McKinley's translation is excellent; it retains the rhetorical energy of the original, while making the text accessible to a modern reader. The Epistle was apparently written in response to a request from Marguerite de Navarre for a report from Dentiere on a struggle, which pitted Calvin and Farel against the Council of Geneva, about the governance of the reformed churches. Modern scholars have focused on the short, introductory section of the Epistle in which Dentiere defends the rights and responsibilities of women to speak out on matters of faith and doctrine. For the less-familiar body of the Epistle, McKinley's identification of the specific controversies to which Dentiere was responding is extremely useful. Dentiere's and McKinley's treatments of the nature of the Mass/the Lord's Supper, of the relative importance of faith, works, and grace to salvation, and of the paradox that "many are called but few are chosen" (31), echo the debates among reformers as well as between the reformed and the Catholic churches. For the Preface to a Sermon by John Calvin on How Women Should Be Modest in Their Dress, as McKinley points out, Dentiere's argument is "less feminist" than in the Epistle (33); nonetheless, Dentiere "assumes the paradoxical position of teaching about a passage [from 1 Timothy 2] that expressly forbade her to do so" (30).

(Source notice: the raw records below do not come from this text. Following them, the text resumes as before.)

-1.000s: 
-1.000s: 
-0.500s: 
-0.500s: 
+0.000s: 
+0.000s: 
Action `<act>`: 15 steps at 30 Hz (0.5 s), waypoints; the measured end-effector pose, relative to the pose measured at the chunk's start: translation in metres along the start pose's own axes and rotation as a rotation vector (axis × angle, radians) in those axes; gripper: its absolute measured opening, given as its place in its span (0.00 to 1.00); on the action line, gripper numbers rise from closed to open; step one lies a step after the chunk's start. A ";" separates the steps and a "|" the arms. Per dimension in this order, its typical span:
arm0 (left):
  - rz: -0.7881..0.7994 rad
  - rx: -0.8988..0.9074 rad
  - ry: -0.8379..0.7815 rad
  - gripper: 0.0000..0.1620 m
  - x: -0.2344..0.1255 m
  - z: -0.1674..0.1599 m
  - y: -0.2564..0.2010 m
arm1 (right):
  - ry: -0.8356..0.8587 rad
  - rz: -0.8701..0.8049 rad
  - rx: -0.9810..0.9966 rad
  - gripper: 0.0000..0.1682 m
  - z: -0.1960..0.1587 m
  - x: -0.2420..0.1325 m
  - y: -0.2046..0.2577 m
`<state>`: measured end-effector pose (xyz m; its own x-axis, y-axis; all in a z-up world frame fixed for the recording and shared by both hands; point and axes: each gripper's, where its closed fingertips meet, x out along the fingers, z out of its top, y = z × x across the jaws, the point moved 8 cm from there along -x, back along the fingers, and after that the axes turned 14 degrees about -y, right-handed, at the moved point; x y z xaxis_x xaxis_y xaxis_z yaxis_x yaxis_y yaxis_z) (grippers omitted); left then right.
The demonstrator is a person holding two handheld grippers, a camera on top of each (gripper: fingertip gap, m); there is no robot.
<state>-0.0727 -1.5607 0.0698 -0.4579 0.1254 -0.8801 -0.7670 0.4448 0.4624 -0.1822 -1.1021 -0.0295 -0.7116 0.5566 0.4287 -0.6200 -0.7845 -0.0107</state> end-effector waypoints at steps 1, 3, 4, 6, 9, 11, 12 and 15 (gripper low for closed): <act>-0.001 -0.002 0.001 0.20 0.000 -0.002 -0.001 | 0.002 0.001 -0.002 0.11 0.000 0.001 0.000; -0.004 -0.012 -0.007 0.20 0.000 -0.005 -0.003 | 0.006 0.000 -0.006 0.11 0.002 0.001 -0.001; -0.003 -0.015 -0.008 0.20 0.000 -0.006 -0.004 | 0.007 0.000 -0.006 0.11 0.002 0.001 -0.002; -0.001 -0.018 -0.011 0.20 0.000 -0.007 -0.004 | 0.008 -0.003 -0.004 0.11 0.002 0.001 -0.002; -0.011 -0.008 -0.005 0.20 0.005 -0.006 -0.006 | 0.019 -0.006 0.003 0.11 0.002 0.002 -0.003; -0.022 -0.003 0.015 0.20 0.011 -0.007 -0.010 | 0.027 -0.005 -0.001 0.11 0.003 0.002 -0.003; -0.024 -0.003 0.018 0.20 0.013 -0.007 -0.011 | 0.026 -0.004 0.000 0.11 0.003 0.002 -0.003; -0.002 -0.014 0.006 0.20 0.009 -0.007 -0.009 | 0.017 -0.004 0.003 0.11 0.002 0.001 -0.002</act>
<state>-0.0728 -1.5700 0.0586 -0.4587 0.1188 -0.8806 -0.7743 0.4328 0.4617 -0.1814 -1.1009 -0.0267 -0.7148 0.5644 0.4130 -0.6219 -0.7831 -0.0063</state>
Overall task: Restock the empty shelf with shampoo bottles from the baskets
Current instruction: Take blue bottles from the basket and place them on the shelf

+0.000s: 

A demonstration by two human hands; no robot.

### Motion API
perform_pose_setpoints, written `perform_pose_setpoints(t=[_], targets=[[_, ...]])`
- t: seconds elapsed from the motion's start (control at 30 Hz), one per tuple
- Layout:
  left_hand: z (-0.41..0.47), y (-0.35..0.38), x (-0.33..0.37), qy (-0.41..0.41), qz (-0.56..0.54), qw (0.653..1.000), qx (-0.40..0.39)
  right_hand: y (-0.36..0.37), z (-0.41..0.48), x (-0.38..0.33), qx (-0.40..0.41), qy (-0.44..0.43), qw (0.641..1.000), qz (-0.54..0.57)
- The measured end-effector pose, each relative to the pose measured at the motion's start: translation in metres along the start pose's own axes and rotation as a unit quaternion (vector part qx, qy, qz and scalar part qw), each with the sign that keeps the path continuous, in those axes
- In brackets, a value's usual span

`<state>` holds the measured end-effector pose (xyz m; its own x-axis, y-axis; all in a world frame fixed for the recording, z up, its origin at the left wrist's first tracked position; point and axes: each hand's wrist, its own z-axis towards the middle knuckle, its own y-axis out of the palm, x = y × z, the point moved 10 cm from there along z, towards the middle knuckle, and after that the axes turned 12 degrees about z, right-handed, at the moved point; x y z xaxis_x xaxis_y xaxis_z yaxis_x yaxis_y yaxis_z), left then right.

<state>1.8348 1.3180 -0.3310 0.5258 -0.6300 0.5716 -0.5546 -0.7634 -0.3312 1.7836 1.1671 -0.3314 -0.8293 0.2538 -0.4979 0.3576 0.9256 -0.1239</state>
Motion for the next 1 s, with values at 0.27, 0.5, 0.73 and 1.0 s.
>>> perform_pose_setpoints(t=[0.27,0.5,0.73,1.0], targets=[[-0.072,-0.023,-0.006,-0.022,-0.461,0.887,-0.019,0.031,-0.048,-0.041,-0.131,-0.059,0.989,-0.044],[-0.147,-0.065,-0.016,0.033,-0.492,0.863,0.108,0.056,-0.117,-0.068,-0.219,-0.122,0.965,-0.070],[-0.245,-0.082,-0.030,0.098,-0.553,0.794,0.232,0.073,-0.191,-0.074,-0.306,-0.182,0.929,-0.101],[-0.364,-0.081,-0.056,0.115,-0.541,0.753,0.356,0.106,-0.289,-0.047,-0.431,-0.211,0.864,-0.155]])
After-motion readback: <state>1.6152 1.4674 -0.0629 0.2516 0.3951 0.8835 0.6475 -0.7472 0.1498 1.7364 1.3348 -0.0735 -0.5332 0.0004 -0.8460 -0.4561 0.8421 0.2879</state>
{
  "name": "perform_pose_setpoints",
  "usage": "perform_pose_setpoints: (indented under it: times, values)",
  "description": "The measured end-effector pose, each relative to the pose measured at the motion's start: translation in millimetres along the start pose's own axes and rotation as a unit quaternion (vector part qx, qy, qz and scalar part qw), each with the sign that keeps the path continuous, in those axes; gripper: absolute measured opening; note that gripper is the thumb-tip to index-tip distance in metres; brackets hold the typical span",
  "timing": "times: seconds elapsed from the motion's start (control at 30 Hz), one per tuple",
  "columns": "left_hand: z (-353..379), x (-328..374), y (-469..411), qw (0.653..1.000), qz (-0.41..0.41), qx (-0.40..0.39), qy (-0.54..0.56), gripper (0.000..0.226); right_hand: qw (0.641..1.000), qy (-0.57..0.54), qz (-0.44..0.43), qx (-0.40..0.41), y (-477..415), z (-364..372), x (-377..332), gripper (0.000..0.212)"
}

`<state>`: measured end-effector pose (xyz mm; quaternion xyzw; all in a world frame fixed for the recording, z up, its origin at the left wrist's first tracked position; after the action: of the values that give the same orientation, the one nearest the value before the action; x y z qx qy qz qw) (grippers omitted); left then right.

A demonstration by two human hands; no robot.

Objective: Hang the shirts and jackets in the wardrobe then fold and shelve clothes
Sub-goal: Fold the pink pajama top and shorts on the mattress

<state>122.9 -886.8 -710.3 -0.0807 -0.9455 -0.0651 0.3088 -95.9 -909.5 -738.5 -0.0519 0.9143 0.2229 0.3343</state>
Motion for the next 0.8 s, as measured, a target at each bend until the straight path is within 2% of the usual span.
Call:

Francoise d'Aubigne, Marquise de Maintenon, born in 1635, frequented the Parisian salons during her marriage with the poet Paul Scarron. After Scarron's death, she became, first, the governess of the illegitimate children of Louis XIV, and subsequently his morganatic wife, living at Versailles until her death in 1719. She founded St.-Cyr, a school for the daughters of impecunious nobles, and devoted herself to developing curriculum and pedagogy suitable to her charges' situation in life. Initially, Maintenon favored a broad liberal arts education; however, she concluded that this did not prepare them for the difficult lives they would inevitably have to lead as the wives of provincial nobles or as nuns. Maintenon rejected arguments for the equality of the sexes put forward by Marie de Gournay and others. Instead, she proposed a differentiated education for women, one that stressed piety, moral virtues, and politeness.